Византизм и славянство (Леонтьев) - страница 55

Между Периклом, диктатором фактическим, и между законным самодержцем по наследству и религии – помещается целая лестница разнообразных единоличных властительств, в которых ощущается потребность везде в сложные и цветущие эпохи для объединения всех составных частей, всех общественно-реальных сил, полных жизни и брожения.

Провинции в это время так же всегда разнообразны по быту, правам и законам. Дерево выразило вполне свою внутреннюю морфологическую идею... А страдания? Страдания сопровождают одинаково и процесс роста и развития, и процесс разложения.

Все болит у древа жизни людской...

Болит начальное прозябание зерна. Болят первые всходы, болит рост стебля и ствола; развитие листьев и распускание пышных цветов (аристократии и искусства) сопровождаются стонами и слезами. Болят одинаково эгалитарный быстрый процесс гниения и процесс медленного высыхания, застоя, нередко предшествующий эгалитарному процессу. (Например, в Испании, Венецианской республике – во всей Италии высыхание XVII и XVIII веков предшествовало гниению XIX.) Боль для социальной науки – это самый последний из признаков, самый неуловимый; ибо он субъективен, и верная статистика страданий, точная статистика чувств невозможна будет до тех пор, пока для чувств радости, равнодушия и горя не изобретут какое-нибудь графическое изображение, какое-нибудь объективное мерило, подобно тому, как вовсе неожиданно открыли, что спектральный анализ может обнаружить химический состав небесных тел, отдаленных на бесконечные от меня пространства!

Раскройте медицинские книги, о друзья реалисты! и вы в них найдете, до чего музыкальное, субъективное мерило боли считается маловажнее суммы всех других пластических, объективных признаков; картина организма, являющаяся перед очами врача-физиолога, – вот что важно, а не чувство непонимающего и подкупленного больного! Ужасные невралгии, приводящие больных в отчаяние, не мешают им жить долго и совершать дела, а тихая, почти безболезненная гангрена сводит их в гроб в несколько дней.

Вместо того чтобы или наивно, или нечестно становиться, ввиду какого-то конечного блага, на разные предвзятые точки зрения – коммунистическую, демократическую, либеральную и т. д. – научнее было бы подвергать все одинаковой, бесстрастной, безжалостной оценке, и если бы итог вышел либо либеральный, либо охранительный, либо сословный, либо бессословный, то не мы, так сказать, были бы виноваты, а сама наука.

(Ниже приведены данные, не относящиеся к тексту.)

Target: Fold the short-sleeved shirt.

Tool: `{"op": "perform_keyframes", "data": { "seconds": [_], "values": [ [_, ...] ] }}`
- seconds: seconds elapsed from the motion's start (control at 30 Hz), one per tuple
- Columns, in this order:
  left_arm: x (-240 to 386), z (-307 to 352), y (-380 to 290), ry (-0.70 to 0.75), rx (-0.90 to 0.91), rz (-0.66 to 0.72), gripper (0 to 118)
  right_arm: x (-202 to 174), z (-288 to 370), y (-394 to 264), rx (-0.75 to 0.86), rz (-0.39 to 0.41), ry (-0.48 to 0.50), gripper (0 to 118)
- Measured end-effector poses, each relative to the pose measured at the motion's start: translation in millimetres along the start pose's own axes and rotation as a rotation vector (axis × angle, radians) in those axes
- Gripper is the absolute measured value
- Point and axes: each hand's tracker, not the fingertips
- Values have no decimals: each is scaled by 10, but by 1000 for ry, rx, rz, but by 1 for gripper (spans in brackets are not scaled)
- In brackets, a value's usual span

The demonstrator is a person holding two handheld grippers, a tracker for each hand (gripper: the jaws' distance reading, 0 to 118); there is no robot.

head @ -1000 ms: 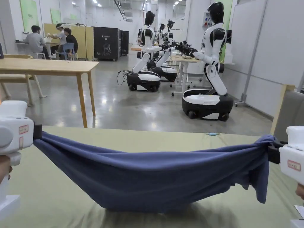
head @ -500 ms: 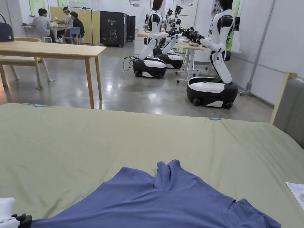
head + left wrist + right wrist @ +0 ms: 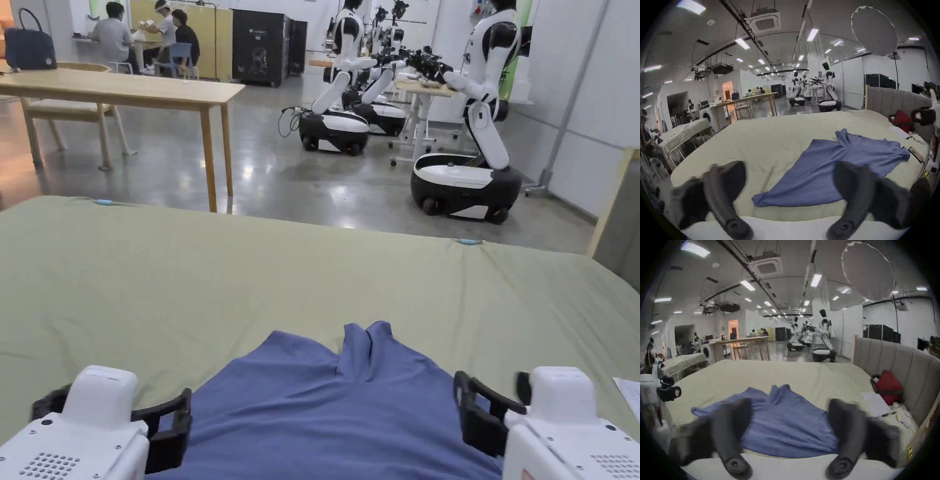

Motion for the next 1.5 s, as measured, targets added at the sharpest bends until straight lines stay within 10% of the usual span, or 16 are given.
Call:
{"op": "perform_keyframes", "data": {
  "seconds": [0.07,0.1,0.43,0.5,0.53,0.57,0.8,0.9,1.0,1.4,1.5],
  "values": [
    [-55,-14,-76,25,-14,-52,30,-129,-31,-63,1,44,-79,0],
    [-42,50,-56,58,14,-88,0,-125,-9,-73,18,31,-27,1],
    [-796,-27,-284,86,-177,105,0,-296,-175,-201,-40,18,65,1],
    [-897,-139,-343,80,-226,131,32,-357,-252,-239,-62,24,73,1],
    [-923,-209,-382,89,-245,138,90,-364,-285,-254,-75,23,80,1],
    [-941,-299,-438,96,-284,147,118,-372,-317,-271,-85,22,84,1],
    [-1093,-1018,-684,51,-372,130,116,-388,-536,-374,-143,49,72,1],
    [-1119,-1324,-831,26,-431,131,99,-332,-631,-384,-163,52,57,1],
    [-1105,-1501,-912,38,-512,72,1,-242,-751,-358,-191,60,41,1],
    [-681,-976,-410,-38,-403,106,0,509,-2606,-92,-453,85,37,2],
    [-701,-1002,-357,-55,-403,126,0,587,-3244,-147,-506,125,2,90]
  ]
}}
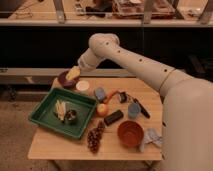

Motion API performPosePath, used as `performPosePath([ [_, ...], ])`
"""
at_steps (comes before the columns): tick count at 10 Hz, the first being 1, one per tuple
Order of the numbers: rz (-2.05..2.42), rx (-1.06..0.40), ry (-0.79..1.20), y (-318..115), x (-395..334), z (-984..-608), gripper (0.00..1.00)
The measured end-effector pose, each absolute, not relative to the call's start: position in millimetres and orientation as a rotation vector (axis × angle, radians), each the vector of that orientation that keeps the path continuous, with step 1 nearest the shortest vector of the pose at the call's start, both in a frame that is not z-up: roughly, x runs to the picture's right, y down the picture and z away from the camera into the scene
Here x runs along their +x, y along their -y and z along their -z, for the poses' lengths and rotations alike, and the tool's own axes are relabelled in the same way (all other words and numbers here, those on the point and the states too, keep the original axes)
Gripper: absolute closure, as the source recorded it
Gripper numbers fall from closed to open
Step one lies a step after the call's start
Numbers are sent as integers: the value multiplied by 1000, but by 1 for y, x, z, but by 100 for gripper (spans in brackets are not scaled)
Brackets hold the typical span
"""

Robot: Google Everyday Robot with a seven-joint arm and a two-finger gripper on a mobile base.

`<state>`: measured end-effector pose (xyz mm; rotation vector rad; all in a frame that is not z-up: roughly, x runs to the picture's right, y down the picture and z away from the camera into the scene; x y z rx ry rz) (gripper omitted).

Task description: Place fork in paper cup

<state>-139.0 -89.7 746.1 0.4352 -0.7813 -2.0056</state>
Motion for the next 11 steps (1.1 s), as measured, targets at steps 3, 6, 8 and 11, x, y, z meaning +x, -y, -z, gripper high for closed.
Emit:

Статистики нет никакой для субъективного блаженства отдельных лиц; никто не знает, при каком правлении люди живут приятнее. Бунты и революции мало доказывают в этом случае. Многие веселятся бунтом. Современные нам критяне, например, жили положительно лучше хоть бы фракийских болгар и греков и несравненно веселее и приятнее небогатых жителей каких бы то ни было больших городов. Человек добросовестный, живой, неподкупленный политикой, не слепой, наконец, был поражен цветущим видом критян, их красотой, здоровьем, скромной чистотою их жилищ, их прелестной, честной, семейной жизнью, приятной самоуверенностью и достоинством их походки и приемов... И вот они, прежде других турецких подданных, восстали, воображая себя самыми несчастными, тогда как фракийские болгары и греки жили гораздо хуже и терпели тогда несравненно больше личных обид и притеснений и от дурной полиции, и от собственных лукавых старшин; однако они не восставали, а болгарские старшины, те даже подавали султану адресы и предлагали оружием поддерживать его против критян.